* **WORK ORDER**: Please give back only the lines below from the one containing "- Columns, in" to the one containing "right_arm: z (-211", each repeated word for word, both ends included.
___ MATERIAL SHOWN ___
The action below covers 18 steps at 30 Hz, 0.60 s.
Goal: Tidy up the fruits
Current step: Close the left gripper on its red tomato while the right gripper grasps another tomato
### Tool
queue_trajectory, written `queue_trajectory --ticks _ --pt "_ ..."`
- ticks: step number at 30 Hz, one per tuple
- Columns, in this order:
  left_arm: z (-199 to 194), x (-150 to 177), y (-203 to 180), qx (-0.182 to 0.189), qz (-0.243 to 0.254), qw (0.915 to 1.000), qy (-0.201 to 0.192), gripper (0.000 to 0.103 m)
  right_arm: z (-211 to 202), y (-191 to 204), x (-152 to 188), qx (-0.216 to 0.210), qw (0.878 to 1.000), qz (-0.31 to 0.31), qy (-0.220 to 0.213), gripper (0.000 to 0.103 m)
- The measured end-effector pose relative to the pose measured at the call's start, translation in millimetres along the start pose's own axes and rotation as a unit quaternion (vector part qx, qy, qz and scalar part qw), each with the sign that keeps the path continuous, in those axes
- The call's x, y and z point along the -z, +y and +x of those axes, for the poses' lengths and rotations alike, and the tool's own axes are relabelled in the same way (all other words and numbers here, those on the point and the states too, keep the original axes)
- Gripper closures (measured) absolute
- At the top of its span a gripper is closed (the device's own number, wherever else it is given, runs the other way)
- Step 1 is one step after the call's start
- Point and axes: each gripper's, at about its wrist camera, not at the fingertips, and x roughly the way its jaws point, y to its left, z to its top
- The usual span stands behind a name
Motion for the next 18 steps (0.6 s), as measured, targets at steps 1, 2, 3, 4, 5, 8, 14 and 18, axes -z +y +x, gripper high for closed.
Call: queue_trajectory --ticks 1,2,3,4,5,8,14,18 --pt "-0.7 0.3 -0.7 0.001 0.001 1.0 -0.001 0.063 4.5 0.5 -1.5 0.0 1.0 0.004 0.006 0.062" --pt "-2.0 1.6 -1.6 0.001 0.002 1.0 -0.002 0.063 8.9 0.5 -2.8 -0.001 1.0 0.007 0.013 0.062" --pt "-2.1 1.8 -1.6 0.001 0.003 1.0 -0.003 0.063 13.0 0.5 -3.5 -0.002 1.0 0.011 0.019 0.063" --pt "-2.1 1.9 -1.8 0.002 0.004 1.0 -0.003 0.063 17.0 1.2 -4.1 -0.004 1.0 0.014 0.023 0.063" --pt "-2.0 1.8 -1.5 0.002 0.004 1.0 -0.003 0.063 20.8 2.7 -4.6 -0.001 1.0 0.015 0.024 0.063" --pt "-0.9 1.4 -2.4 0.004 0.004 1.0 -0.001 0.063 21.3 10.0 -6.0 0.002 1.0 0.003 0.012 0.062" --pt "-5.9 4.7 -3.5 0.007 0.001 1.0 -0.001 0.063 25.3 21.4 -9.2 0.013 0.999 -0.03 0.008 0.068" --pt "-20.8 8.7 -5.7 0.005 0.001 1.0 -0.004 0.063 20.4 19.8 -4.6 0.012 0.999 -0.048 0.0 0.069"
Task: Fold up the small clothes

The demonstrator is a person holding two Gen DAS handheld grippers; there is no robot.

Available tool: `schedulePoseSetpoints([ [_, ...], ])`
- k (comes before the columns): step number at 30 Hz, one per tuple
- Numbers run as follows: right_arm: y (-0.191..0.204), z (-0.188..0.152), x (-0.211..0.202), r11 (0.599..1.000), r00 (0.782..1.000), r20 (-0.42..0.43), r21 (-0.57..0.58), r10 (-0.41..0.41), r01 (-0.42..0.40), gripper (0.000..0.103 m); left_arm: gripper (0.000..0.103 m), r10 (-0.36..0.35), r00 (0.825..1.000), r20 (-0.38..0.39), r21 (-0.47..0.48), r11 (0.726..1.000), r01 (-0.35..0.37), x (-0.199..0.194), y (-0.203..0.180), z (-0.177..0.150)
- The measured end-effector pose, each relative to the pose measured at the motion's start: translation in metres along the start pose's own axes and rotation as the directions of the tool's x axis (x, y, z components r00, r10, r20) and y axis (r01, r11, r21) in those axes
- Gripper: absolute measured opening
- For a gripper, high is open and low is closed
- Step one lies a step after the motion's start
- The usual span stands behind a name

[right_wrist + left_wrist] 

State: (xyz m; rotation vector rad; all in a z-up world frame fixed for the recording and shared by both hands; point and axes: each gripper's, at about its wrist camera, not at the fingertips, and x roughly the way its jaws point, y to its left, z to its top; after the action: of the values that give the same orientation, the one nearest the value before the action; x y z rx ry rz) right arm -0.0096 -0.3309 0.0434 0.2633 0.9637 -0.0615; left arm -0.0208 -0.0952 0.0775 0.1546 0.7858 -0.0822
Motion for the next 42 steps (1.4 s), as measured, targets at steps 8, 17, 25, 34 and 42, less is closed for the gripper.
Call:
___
* **RESPONSE TO THIS TASK**:
- Columns, in this order:
  left_arm: z (-199 to 194), x (-150 to 177), y (-203 to 180), qx (-0.182 to 0.189), qz (-0.243 to 0.254), qw (0.915 to 1.000), qy (-0.201 to 0.192), gripper (0.000 to 0.103 m)
  right_arm: z (-211 to 202), y (-191 to 204), x (-152 to 188), qx (-0.216 to 0.210), qw (0.878 to 1.000), qz (-0.31 to 0.31), qy (-0.220 to 0.213), gripper (0.000 to 0.103 m)

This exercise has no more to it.